I took the cape off and cleaned up, went to my room and did a little last minute painting, but no pics for that.


----------



## MrGrimm (May 19, 2009)

Having a stirring witch myself, I am a big fan of the prop and I gotta say I love how yours is progressing!

Keep it up!


----------



## RoxyBlue (Oct 6, 2008)

Good to see there are men who know how to sew

She's looking good, Draik!


----------



## Spooky1 (Aug 25, 2008)

Draik, the witch is looking good.


----------



## Dark Angel 27 (Sep 11, 2008)

i'm impressed! she's looking wonderful!


----------



## beelce (Jul 21, 2007)

She's looking great................


----------



## Draik41895 (Oct 25, 2008)

I added a light brown along all the wrinkles and a reddish color around the eye










I took the same brown, lightened it a little, and watered it down.

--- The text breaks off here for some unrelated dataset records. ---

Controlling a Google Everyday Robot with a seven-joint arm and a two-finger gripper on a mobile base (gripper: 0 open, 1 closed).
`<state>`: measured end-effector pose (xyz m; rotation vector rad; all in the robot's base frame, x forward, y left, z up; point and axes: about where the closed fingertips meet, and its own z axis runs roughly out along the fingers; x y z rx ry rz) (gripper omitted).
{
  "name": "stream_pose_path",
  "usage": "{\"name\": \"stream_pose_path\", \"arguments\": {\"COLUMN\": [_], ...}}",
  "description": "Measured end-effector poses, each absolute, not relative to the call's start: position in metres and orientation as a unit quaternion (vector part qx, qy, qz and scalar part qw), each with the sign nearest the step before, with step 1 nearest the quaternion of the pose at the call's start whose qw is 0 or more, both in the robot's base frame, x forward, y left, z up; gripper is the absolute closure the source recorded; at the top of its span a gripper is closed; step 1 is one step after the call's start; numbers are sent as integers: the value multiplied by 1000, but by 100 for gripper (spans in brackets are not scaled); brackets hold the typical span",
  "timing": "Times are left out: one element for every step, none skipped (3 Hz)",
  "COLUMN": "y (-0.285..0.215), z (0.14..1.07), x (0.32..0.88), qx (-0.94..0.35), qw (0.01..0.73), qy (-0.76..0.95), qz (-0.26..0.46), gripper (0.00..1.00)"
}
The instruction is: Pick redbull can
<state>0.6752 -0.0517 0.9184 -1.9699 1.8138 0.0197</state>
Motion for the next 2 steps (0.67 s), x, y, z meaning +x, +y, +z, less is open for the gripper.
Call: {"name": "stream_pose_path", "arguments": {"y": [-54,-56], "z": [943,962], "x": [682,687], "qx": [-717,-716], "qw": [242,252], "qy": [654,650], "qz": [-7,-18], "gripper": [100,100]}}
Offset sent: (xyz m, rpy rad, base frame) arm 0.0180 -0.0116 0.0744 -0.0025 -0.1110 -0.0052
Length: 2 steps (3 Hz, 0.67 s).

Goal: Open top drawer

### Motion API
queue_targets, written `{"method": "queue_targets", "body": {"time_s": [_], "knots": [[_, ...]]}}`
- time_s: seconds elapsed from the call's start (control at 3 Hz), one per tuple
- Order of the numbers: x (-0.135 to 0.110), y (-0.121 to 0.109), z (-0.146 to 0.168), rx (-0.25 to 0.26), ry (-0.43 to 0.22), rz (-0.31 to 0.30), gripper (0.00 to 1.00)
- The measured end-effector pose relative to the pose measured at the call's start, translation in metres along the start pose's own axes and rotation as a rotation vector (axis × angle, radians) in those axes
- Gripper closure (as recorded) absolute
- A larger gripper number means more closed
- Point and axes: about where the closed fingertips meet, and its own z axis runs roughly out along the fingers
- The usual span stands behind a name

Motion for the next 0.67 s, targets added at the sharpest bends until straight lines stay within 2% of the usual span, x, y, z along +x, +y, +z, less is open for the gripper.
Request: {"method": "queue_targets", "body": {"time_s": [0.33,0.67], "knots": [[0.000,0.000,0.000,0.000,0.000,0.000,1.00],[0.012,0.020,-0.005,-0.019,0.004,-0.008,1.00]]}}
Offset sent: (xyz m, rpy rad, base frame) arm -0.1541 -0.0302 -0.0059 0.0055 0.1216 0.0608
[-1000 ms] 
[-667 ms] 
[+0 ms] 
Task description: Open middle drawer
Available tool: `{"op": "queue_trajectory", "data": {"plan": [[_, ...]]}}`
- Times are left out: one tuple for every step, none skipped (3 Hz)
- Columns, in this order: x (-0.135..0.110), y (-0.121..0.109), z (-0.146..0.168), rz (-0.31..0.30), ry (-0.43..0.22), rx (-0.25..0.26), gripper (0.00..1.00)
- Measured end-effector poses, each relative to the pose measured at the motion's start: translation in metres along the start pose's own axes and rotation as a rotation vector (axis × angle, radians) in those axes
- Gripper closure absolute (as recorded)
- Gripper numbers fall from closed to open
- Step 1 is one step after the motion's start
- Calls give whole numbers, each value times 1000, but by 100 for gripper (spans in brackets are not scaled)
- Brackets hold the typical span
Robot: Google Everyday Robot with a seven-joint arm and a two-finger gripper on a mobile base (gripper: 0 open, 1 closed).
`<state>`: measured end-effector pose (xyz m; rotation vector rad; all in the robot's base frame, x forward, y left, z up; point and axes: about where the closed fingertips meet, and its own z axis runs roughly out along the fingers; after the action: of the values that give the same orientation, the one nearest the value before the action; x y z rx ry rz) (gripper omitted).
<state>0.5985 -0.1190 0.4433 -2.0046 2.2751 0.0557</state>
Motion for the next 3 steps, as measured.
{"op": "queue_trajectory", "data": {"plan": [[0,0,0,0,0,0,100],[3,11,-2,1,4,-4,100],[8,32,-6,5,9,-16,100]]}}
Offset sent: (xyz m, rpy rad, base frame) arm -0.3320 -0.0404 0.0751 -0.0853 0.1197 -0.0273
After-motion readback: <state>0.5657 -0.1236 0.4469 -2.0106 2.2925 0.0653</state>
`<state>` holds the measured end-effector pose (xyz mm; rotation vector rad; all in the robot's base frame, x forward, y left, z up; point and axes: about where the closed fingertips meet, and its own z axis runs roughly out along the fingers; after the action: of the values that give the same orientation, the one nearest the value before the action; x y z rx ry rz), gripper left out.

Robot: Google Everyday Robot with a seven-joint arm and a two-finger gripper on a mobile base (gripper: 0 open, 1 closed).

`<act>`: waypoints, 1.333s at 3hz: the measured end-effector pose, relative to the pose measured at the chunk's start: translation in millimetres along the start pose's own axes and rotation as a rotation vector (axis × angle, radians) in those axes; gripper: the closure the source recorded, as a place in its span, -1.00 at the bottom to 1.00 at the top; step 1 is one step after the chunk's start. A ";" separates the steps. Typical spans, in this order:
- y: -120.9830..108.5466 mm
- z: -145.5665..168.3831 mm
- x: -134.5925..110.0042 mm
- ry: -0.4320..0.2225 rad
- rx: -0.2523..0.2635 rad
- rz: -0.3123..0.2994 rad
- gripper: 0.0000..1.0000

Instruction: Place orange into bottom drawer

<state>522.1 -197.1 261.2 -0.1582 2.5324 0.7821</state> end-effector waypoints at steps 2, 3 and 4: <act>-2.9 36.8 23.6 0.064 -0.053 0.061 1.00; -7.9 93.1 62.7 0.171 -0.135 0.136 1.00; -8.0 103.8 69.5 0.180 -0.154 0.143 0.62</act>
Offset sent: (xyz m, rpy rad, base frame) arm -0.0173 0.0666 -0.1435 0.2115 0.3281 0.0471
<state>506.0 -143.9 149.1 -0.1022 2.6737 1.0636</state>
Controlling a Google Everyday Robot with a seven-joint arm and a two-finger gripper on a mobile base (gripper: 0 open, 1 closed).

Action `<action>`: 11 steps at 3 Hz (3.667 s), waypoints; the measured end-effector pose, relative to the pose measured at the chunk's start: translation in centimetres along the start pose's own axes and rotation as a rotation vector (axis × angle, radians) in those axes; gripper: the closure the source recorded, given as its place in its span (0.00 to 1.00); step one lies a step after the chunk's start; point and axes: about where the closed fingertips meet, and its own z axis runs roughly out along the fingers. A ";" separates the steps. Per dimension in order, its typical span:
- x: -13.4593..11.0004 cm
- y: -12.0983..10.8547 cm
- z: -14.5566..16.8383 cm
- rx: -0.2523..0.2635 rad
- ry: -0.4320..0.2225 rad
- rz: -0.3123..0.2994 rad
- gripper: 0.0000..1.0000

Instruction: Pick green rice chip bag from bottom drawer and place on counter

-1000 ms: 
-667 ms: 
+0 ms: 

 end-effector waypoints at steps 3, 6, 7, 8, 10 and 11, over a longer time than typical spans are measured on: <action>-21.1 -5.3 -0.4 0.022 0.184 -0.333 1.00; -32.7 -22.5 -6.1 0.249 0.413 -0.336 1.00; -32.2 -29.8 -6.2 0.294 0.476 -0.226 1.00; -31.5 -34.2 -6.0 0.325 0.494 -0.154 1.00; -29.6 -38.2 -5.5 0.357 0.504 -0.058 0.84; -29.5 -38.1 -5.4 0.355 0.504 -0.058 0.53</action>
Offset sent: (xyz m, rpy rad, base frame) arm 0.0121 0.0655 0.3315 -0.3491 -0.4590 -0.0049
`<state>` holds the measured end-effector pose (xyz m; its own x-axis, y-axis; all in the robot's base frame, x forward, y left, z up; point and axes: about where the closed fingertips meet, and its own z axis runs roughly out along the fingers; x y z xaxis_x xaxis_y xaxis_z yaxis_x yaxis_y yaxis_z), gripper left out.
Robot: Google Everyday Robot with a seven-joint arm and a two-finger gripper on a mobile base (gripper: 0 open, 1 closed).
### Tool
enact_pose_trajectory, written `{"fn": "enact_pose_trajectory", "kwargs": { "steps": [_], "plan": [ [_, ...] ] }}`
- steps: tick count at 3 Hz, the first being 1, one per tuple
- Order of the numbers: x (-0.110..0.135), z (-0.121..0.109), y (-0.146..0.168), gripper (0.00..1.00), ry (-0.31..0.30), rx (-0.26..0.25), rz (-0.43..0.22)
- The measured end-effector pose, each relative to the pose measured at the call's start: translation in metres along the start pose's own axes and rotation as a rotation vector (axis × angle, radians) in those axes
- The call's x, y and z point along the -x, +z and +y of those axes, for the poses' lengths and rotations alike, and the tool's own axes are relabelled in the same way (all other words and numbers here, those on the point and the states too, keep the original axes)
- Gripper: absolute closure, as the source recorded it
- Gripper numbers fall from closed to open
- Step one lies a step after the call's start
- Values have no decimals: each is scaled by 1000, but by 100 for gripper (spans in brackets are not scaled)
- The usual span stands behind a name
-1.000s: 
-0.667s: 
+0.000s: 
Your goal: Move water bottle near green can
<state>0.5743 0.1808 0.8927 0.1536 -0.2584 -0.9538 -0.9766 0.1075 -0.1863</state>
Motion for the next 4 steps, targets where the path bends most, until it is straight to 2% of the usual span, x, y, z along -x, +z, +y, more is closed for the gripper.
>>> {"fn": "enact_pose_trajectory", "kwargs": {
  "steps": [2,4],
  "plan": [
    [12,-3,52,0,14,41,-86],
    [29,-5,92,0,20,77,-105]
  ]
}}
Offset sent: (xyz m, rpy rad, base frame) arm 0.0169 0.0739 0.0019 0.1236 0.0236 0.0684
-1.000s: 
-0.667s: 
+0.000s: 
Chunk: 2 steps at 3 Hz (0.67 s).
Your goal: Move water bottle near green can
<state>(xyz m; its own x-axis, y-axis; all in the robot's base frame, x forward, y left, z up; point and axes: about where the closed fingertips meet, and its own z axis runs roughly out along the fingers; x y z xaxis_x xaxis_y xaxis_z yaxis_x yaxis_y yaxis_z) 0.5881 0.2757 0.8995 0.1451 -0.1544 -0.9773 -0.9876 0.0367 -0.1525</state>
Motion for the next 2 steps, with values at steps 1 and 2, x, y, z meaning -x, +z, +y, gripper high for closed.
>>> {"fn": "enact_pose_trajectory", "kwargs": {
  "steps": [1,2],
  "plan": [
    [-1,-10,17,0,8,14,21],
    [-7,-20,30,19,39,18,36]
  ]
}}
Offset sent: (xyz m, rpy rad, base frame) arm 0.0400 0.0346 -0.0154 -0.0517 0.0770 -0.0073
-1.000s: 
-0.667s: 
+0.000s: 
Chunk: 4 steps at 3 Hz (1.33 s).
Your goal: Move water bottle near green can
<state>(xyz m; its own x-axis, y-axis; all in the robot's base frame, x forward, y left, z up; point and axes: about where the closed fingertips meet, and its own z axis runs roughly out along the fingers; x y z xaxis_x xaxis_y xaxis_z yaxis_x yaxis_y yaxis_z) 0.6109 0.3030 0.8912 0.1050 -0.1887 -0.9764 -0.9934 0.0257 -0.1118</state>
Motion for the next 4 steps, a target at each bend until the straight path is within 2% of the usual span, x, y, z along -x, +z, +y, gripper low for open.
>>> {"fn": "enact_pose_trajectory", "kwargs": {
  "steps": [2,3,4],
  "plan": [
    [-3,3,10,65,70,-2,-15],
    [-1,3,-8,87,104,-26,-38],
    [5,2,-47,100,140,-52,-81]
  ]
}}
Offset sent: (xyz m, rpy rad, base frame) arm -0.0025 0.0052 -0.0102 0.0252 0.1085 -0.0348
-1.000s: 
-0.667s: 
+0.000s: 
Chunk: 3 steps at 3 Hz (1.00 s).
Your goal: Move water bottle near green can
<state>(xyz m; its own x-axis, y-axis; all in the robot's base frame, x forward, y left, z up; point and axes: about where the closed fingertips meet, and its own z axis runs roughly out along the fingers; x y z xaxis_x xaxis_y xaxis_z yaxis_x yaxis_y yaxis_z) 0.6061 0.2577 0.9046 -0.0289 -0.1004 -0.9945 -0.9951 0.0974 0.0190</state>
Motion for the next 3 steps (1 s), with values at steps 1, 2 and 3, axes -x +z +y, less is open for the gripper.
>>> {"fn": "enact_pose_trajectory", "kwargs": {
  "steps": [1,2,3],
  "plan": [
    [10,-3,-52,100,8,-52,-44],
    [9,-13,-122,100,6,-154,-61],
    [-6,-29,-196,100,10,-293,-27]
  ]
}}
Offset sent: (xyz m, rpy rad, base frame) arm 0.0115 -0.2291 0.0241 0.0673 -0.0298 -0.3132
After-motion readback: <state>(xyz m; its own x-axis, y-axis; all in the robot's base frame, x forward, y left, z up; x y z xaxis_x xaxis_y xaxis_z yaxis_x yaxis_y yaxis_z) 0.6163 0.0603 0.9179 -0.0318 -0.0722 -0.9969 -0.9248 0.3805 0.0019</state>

I sponged it all over the head, except where it would be covered in hair. This gave it a nice depth and a more realistic skin tone.










you could see the detail in the eye, and with the veins in the head and hands



















I also sewed some sleeves for her, but I didnt take any pics of them yet.


----------



## Draik41895 (Oct 25, 2008)

I ran into a problem with her balance, she just won't stand. I realize the whole set up is a little weak, which bugs me. I think I found a solution which I still have to try, and we'll see how that works tomorrow.









^ The middle piece really serves no purpose. It's just there.










The hip piece is wrapped with foam, and zip tied. its really for stuffing, so its not necessary, but I dont want to lose it. I just need to find a way to keep her standing.


----------



## kprimm (Mar 14, 2009)

You could take one size larger PVC from what your frame is and pound a piece into the ground, then slip the legs into that. I use 3/4 pvc for my dummies and to stand them in the ground a use a piece ov thin wall pvc that is slightly larger than the 3/4 piece. I use a pvc end cap and put it over the thin wall and then drive it into the ground about 4 inches with a rubber mallet. Leave another 3-4 inches sticking up and then just insert the dummy legs into it. They hold up very good even in high winds.


----------



## Draik41895 (Oct 25, 2008)

Thats a great idea, the only problem is that shes going to be on our porch, which is wooden.


----------



## RoxyBlue (Oct 6, 2008)

If her skirt is long enough to hide it, lay something heavy (bag of sand or mulch will do) across the bottom part of the frame. It won't be visible and she'll stay upright.


----------



## Draik41895 (Oct 25, 2008)

Thats what I was thinking Roxy, I'm also going to use the middle piece to lengthen her "feet". We'll see how it works.


----------



## Dark Angel 27 (Sep 11, 2008)

i love the paint job! I would go with the sand bagging idea too! i hope it works out the way you want it to!


----------



## Draik41895 (Oct 25, 2008)

I painted up the teeth and nails, and did a little more paint on the head. I have to cover up some white parts around the eye, but then I think I'll add the hair.


----------



## Dark Angel 27 (Sep 11, 2008)

she's really comming along great! I love wait to see her with the hair!


----------



## beelce (Jul 21, 2007)

loving the new paint................


----------



## cerinad (Jun 23, 2008)

Wow..she is looking really good..can't wait to see her complete..nice very nice.


----------



## morbidmike (Sep 11, 2009)

she is looking good I totally dig the new paint!!!!


----------



## Draik41895 (Oct 25, 2008)

So, quick update, the leverage idea isn't working. The feet don't stay in, and now one of the knees keeps popping out the joint. We're trying to make a sort of brace out of wood, but so far, its not working well. Any ideas?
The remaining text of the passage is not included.